The data that follows must be transcribed in full and exactly, minus the pictures.

* Data section
········

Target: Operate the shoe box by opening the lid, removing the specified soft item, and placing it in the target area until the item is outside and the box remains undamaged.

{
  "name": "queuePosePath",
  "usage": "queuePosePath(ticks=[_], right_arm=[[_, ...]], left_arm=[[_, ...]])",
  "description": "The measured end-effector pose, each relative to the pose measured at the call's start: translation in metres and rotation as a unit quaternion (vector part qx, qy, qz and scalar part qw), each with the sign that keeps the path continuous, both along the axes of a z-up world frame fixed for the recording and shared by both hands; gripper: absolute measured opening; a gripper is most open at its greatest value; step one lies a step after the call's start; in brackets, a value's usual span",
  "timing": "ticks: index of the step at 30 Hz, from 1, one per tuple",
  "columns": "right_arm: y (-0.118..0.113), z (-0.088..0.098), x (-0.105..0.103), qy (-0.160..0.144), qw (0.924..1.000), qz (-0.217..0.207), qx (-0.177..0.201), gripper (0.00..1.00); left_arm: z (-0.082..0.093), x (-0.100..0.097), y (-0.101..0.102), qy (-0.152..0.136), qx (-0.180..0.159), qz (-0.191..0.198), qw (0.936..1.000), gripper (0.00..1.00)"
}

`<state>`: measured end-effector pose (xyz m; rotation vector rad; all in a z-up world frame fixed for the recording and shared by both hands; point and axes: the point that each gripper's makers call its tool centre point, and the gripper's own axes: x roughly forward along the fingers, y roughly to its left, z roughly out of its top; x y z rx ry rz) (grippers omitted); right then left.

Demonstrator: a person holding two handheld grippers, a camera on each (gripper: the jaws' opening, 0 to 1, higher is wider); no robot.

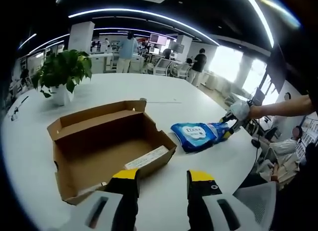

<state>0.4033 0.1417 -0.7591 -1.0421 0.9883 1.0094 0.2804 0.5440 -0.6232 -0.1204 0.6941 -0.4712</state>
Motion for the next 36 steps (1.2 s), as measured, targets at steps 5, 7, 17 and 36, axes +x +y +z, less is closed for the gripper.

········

* Task response
Target: Operate the shoe box by opening the lid, removing the specified soft item, and placing it in the target area until the item is outside and the box remains undamaged.

{
  "name": "queuePosePath",
  "usage": "queuePosePath(ticks=[_], right_arm=[[_, ...]], left_arm=[[_, ...]])",
  "description": "The measured end-effector pose, each relative to the pose measured at the call's start: translation in metres and rotation as a unit quaternion (vector part qx, qy, qz and scalar part qw), each with the sign that keeps the path continuous, both along the axes of a z-up world frame fixed for the recording and shared by both hands; gripper: absolute measured opening; a gripper is most open at its greatest value; step one lies a step after the call's start; in brackets, a value's usual span",
  "timing": "ticks: index of the step at 30 Hz, from 1, one per tuple",
  "columns": "right_arm: y (-0.118..0.113), z (-0.088..0.098), x (-0.105..0.103), qy (-0.160..0.144), qw (0.924..1.000), qz (-0.217..0.207), qx (-0.177..0.201), gripper (0.00..1.00); left_arm: z (-0.082..0.093), x (-0.100..0.097), y (-0.101..0.102), qy (-0.152..0.136), qx (-0.180..0.159), qz (-0.191..0.198), qw (0.936..1.000), gripper (0.00..1.00)"
}

`<state>`: measured end-effector pose (xyz m; rotation vector rad; all in a z-up world frame fixed for the recording and shared by both hands; point and axes: the point that each gripper's makers call its tool centre point, and the gripper's own axes: x roughly forward along the fingers, y roughly to its left, z roughly out of its top; x y z rx ry rz) (grippers omitted); right then left.

Demonstrator: a person holding two handheld grippers, a camera on each (gripper: the jaws' opening, 0 to 1, higher is wider); no robot.


<state>0.4033 0.1417 -0.7591 -1.0421 0.9883 1.0094 0.2804 0.5440 -0.6232 -0.1204 0.6941 -0.4712</state>
Motion for the next 36 steps (1.2 s), as measured, targets at steps 5, 7, 17 and 36, axes +x +y +z, less is closed for the gripper.

The response is finished.